To analyze the prevalence of a fatty pseudolesion at the medial midfoot, ankle MRI examinations performed sequentially over a 3-month period at our institution were retrospectively reviewed. The proposed retrospective study design was reviewed by the Institutional Review Board and granted exempt status.

Ankle MRI examinations were chosen for evaluation as they are obtained with a dedicated ankle coil and routinely include the medial midfoot in the field of view. The standard protocol at our institution includes T1 and T2 fat-saturated images in the axial, coronal, and sagittal planes.

Ninety-eight examinations performed on patients between ages of 18 and 89 between February 1, 2019 and May 1, 2019 were identified. Examinations were excluded if there was a history of surgery, amputation, or active infection at the medial midfoot site of interest. If more than one examination for any given patient was identified in this time frame, only the more recent MRI examination was included. MRI examinations were also excluded if they were nondiagnostic in quality due to motion or hardware artifact ([Fig. 1]).

Zoom Image
Fig. 1 Inclusion criteria for ankle magnetic resonance imaging (MRI) examinations.
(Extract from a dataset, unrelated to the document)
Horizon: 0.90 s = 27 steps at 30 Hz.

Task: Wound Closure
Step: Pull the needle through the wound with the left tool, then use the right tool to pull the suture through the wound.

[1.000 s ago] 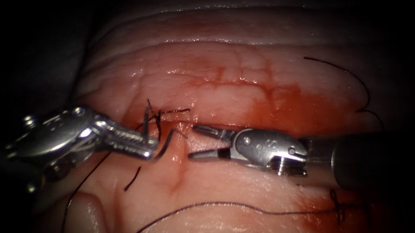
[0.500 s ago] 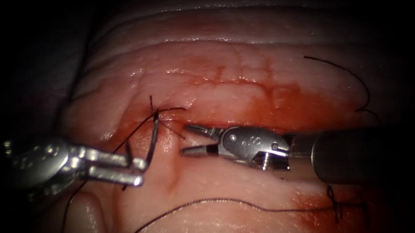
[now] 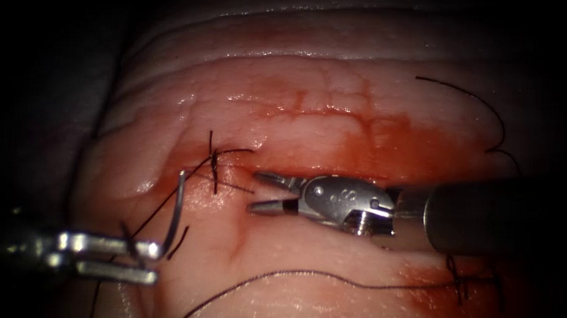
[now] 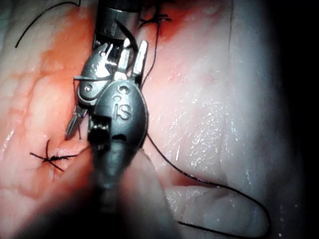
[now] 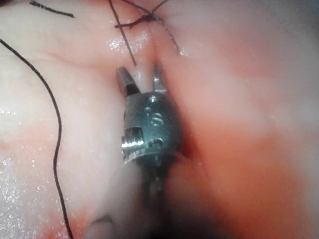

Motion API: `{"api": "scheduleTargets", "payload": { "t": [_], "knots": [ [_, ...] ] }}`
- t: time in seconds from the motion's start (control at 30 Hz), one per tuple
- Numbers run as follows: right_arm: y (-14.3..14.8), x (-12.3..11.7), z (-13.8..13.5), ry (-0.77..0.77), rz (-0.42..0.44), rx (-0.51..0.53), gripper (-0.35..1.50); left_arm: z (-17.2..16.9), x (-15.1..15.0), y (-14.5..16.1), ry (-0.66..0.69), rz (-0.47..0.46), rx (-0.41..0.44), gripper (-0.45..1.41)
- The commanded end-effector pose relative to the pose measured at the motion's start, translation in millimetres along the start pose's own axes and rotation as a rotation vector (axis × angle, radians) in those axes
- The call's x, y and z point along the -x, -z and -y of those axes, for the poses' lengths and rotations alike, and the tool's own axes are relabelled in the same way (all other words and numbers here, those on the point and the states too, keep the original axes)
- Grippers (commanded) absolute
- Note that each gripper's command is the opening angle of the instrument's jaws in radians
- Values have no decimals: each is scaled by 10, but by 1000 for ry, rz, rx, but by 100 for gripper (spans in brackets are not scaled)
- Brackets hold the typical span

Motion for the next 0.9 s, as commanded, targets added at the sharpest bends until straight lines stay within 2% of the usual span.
{"api": "scheduleTargets", "payload": {
  "t": [0.03, 0.3, 0.47, 0.63, 0.73, 0.77, 0.8, 0.87, 0.9],
  "knots": [
    [-4, -8, 6, -8, -9, -4, 34, -1, 7, -5, -5, 11, -7, -45],
    [8, -43, 8, -23, -29, 16, 39, -5, 14, -5, -33, 49, -13, -45],
    [4, -48, 4, -20, -34, 26, 49, -10, 10, -6, -35, 43, -1, -45],
    [-3, -51, 6, -16, -35, 33, 49, -15, 4, -6, -35, 35, 8, -45],
    [-7, -51, 7, -16, -39, 35, 37, -17, 3, -6, -36, 33, 9, -45],
    [-8, -51, 7, -15, -36, 35, 27, -17, 3, -6, -37, 33, 9, -45],
    [-9, -49, 7, -12, -30, 35, 14, -17, 3, -6, -37, 33, 9, -45],
    [-10, -46, 8, -7, -19, 34, -28, -18, 4, -6, -37, 33, 9, -45],
    [-11, -44, 9, -3, -5, 29, -35, -18, 4, -6, -37, 33, 9, -45]
  ]
}}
Following exclusion, 91 cases remained for evaluation. Each of the 91 MRI examinations was evaluated separately in a blinded manner by three attending musculoskeletal radiologists (initials blinded) with 10, 4, and 1 years of musculoskeletal radiology experience, respectively. Patient age and sex were recorded. For each case, all indications for the study were recorded including mass, fracture, plantar fasciitis, instability, impingement, and tendinosis.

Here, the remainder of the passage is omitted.